## EXERCISE
From the entries that follow, work out how many lines contain "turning". Write the number only.

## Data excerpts

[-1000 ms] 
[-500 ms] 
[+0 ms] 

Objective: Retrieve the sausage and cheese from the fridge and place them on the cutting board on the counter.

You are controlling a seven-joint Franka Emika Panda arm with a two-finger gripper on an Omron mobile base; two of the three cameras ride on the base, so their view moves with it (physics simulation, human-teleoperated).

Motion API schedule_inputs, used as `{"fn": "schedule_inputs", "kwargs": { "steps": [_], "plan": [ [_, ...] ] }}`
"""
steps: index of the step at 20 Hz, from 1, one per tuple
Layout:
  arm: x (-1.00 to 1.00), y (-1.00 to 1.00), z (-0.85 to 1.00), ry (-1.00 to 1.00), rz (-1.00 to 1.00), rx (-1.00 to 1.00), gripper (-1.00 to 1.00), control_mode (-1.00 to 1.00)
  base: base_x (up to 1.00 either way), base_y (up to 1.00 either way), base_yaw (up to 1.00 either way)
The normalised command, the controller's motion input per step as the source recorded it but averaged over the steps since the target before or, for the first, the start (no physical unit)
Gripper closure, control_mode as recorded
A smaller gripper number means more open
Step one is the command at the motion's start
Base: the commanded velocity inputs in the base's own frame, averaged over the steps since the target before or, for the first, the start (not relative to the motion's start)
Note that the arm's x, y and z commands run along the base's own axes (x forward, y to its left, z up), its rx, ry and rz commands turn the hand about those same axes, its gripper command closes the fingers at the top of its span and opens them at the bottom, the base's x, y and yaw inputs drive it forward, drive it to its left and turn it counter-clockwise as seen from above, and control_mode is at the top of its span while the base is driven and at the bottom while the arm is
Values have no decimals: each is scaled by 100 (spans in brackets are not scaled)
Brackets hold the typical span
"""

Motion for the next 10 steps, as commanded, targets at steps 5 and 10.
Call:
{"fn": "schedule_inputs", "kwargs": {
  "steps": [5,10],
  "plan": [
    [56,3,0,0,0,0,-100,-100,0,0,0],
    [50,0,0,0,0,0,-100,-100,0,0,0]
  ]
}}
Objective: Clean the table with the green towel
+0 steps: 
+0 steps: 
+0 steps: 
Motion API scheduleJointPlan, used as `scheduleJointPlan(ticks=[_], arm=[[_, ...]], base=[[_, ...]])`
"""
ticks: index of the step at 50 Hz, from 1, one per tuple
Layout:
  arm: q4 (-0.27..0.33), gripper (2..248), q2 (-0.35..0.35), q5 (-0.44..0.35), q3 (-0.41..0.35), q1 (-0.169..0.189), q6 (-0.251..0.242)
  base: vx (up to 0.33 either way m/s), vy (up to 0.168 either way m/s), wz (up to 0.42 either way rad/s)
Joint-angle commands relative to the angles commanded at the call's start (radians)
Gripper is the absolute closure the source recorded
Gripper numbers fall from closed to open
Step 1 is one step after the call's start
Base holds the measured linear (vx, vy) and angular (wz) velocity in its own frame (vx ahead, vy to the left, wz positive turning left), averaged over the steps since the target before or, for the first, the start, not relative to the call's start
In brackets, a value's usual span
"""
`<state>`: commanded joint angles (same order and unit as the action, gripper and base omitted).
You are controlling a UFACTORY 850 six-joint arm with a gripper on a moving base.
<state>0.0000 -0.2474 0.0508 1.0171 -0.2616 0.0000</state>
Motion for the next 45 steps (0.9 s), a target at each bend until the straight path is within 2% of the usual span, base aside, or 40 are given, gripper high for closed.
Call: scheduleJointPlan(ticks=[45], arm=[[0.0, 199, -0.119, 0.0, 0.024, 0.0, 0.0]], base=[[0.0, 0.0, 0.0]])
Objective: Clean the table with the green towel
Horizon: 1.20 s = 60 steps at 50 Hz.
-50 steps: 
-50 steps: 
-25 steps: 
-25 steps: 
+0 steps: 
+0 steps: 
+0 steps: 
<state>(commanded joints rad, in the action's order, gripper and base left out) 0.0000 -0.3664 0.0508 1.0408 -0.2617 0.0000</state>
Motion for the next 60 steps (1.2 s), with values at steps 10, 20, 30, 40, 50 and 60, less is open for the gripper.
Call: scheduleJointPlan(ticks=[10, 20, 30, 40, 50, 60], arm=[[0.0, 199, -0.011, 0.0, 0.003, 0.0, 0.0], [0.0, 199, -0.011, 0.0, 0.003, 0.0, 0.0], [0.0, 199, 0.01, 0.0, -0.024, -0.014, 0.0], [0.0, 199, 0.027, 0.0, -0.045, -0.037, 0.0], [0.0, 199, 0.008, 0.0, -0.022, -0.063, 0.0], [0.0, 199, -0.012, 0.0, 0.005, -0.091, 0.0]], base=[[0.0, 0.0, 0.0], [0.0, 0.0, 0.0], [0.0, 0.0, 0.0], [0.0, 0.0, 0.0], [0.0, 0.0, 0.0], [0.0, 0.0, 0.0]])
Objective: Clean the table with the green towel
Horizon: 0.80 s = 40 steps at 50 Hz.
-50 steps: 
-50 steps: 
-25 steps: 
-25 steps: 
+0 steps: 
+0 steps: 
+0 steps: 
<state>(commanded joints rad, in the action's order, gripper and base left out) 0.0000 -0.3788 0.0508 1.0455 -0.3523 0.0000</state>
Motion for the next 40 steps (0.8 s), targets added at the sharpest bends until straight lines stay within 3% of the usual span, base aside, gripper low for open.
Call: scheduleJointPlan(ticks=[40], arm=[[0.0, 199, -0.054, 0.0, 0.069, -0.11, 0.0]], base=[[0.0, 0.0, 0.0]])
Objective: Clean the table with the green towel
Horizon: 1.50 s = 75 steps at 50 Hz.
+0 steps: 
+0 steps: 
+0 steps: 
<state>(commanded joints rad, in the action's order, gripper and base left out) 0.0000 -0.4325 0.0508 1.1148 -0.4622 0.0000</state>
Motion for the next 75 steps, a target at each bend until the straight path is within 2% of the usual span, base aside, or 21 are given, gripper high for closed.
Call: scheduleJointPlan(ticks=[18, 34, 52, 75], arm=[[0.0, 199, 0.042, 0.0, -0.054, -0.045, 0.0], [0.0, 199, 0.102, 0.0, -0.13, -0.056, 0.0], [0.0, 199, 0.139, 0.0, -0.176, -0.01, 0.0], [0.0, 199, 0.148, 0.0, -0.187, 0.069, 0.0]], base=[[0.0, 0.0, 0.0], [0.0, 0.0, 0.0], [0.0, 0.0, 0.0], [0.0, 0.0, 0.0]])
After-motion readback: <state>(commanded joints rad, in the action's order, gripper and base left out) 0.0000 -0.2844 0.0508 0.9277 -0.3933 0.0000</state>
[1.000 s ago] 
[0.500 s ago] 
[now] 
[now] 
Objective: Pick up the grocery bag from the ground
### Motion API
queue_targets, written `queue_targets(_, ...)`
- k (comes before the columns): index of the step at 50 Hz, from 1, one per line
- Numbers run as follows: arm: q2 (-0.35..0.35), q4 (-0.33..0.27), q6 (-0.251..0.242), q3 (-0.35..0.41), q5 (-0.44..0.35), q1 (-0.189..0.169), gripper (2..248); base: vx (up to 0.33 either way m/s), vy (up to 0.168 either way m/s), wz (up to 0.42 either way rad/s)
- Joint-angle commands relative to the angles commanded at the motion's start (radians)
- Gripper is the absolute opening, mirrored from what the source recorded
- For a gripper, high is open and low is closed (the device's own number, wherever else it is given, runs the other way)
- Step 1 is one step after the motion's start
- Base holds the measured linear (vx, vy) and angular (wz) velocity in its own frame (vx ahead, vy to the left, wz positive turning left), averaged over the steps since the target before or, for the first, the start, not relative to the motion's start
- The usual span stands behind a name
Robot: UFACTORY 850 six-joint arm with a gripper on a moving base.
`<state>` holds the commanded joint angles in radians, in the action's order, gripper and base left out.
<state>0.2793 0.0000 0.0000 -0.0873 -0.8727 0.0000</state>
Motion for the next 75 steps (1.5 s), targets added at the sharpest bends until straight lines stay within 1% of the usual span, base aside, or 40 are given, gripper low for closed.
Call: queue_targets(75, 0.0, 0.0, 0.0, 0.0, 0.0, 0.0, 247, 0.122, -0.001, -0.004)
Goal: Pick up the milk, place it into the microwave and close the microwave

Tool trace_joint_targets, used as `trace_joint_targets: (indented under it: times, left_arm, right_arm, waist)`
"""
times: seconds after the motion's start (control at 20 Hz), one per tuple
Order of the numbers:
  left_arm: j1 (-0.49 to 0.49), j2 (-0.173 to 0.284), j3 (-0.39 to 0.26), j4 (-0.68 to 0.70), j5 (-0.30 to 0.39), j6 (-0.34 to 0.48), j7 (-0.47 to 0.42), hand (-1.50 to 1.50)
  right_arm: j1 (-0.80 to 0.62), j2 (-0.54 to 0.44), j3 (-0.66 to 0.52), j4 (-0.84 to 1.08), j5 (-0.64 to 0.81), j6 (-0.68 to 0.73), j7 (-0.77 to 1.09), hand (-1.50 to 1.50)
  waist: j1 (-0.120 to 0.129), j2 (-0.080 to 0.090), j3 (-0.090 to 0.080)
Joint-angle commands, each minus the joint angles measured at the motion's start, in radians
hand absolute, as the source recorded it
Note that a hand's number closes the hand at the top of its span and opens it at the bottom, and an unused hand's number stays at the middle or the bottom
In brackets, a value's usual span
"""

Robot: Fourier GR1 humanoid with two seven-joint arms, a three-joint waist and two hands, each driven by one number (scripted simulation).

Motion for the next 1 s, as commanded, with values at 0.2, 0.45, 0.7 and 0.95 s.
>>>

## RESPONSE TO THE EXERCISE
2